A villein, otherwise known as cottar or crofter, is a serf tied to the land in the feudal system. Villeins had more rights and social status than those in slavery, but were under a number of legal restrictions which differentiated them from the freeman.
Villein was a term used in the feudal system to denote a peasant (tenant farmer) who was legally tied to a lord of the manor - a villein in gross - or in the case of a villein regardant to a manor. Villeins occupied the social space between a free peasant (or "freeman") and a slave. The majority of medieval European peasants were villeins. An alternative term is serf, from the Latin servus, meaning "slave". A villein was thus a bonded tenant, so he could not leave the land without the landowner's consent.
The term derives from Late Latin villanus, meaning a man employed at a Roman villa rustica, or large agricultural estate. The system of tied serfdom originates from a decree issued by the late Roman Emperor Diocletian (ruled 284-305) in an attempt to prevent the flight of peasants from the land and the consequent decline in food production. The decree obliged peasants to register in their locality and never leave it.
Because of the low social status of villeins, the term became derogatory. In modern French vilain means "ugly" or "naughty". In Italian, Villano means "rude" or "ill-mannered". For the Spanish Villano, the RAE preserves the definition of "neighbour or inhabitant of a village or town", but it also accepts the derogatory use, which is very similar to the English usage. In Modern English, villain means a scoundrel, criminal, or some other lawless member of society.
Villeinage was important and commonplace in Western Europe of the Middle Ages.
Villeins generally rented small homes, with or without land. As part of the contract with their landlord, they were expected to use some of their time to farm the lord's demesne or provide other services, possibly in addition to a rent of money or goods. These services could be very onerous. Villeins might also be required to pay a fine on the marriage of their daughters outside of the manor, the inheritance of a holding by a son, or other circumstances. Villeins were tied to the land and could not move away without their lord's consent.

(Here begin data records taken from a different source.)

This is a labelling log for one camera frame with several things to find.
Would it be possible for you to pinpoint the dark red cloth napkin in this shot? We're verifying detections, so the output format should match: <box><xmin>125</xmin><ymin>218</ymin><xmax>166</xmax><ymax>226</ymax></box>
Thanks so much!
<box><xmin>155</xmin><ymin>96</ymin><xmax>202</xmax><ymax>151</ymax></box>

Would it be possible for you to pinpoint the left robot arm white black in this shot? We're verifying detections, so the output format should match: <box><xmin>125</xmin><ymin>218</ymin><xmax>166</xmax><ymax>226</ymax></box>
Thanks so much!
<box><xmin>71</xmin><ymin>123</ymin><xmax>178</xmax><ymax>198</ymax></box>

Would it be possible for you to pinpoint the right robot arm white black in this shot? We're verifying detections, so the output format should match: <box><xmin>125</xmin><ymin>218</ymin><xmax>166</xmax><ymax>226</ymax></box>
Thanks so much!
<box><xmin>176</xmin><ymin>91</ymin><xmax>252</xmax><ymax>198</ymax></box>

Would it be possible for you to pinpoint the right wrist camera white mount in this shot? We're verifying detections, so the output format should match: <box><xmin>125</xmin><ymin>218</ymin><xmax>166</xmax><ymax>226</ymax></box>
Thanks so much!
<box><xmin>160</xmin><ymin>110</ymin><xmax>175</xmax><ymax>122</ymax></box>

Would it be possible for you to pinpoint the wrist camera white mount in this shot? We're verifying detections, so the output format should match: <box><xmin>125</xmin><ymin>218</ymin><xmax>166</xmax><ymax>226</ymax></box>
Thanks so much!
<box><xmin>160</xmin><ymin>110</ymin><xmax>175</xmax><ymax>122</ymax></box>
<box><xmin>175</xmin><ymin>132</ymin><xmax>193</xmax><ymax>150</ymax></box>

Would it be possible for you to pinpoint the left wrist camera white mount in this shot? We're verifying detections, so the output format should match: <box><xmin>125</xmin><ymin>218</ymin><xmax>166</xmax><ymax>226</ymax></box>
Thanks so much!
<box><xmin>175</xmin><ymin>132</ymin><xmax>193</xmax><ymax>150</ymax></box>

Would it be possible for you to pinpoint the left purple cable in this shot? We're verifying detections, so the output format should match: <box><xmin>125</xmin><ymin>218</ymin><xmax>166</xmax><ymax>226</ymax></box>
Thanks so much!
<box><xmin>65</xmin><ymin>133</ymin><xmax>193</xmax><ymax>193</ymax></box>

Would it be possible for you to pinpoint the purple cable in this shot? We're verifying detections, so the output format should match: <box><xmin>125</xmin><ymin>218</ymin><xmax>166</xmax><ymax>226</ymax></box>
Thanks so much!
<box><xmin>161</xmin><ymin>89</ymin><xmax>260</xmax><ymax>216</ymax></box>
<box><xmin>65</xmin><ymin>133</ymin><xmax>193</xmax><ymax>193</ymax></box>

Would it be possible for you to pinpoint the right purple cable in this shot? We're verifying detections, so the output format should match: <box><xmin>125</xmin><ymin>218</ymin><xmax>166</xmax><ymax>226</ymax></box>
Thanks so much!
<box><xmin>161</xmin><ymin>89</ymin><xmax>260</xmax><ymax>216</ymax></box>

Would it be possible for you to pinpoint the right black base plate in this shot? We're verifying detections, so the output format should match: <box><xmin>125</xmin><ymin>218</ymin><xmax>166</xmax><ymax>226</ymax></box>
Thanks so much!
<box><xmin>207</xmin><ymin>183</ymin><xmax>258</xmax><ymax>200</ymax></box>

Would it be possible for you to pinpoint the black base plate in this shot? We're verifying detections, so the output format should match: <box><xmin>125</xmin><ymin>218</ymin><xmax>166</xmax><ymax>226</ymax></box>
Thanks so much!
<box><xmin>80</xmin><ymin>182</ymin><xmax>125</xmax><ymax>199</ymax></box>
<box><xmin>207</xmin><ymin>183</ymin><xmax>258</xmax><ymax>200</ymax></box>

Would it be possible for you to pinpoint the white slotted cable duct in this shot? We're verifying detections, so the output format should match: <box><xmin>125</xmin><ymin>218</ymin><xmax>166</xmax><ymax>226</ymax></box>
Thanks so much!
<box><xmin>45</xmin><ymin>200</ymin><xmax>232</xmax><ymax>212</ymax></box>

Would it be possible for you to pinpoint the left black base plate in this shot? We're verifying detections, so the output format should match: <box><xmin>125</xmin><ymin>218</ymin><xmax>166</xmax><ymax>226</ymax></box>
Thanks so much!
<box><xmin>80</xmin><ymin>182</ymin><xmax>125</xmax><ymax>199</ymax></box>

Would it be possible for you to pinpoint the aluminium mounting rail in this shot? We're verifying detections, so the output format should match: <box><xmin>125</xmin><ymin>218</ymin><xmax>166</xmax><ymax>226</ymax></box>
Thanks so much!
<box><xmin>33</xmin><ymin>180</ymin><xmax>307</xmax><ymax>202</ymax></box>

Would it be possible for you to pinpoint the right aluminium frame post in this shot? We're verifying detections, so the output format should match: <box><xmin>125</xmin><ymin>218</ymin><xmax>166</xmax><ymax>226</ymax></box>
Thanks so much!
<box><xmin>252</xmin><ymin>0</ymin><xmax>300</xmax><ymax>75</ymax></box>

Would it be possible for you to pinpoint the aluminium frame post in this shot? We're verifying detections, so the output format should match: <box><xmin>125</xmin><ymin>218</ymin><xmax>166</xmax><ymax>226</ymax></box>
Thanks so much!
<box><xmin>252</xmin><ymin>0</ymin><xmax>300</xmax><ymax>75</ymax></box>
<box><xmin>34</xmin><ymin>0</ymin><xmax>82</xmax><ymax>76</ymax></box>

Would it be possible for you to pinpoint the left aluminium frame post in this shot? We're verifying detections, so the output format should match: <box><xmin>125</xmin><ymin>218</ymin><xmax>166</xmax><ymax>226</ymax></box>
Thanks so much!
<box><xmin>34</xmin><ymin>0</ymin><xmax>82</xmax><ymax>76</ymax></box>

Villeins typically had to pay special taxes and fines that freemen were exempt from, for example, "filstingpound" (an insurance against corporal punishment) and "leyrwite" (fine for bearing a child outside of wedlock). Merchet was very often used against a villein's petition for freedom, since paying it proved a villein status.
However, except to their own lords, they were free men in the eyes of the law. Villeins were generally able to have their own property, unlike slaves.
A variety of kinds of villeinage existed in Western Europe and it is impossible to arrive at a precise definition which satisfies them all. Different times and countries dealt with villeinage in slightly different ways. Some villeins had clearly defined and limited responsibilities to their lords, while others were essentially at their lords' whim.
Villeinage was not always an involuntary arrangement. In the Early Middle Ages, families entered villeinage voluntarily to guarantee land tenure. And while villeins were heavily restricted in what they could do, it was also possible for them to gain manumission. Many villeins were in villeinage because of the land they held, rather than by birth. They could become free men if their lord agreed with them to move them to a different holding.
Villeinage was not a purely exploitative relationship. In the Middle Ages, land guaranteed sustenance and survival; being a villein guaranteed access to land. Landlords rarely evicted villeins, because of the value of their labour, even where legally able to do so. Villeinage was much preferable to being a landless labourer (such as a cotter), a vagabond, or a slave.
Villeinage became progressively less common through the Middle Ages, particularly after the Black Death reduced the rural population and increased the bargaining power of workers. Furthermore, the lords of many manors were willing (for payment) to manumit their villeins. It had largely died out in England by 1500 as a personal status, but land held by villein tenure (unless enfranchised) continued to be held by what was henceforth known as a copyhold tenancy, which was not abolished until 1925. Villeinage continued in France until the revolution in 1789.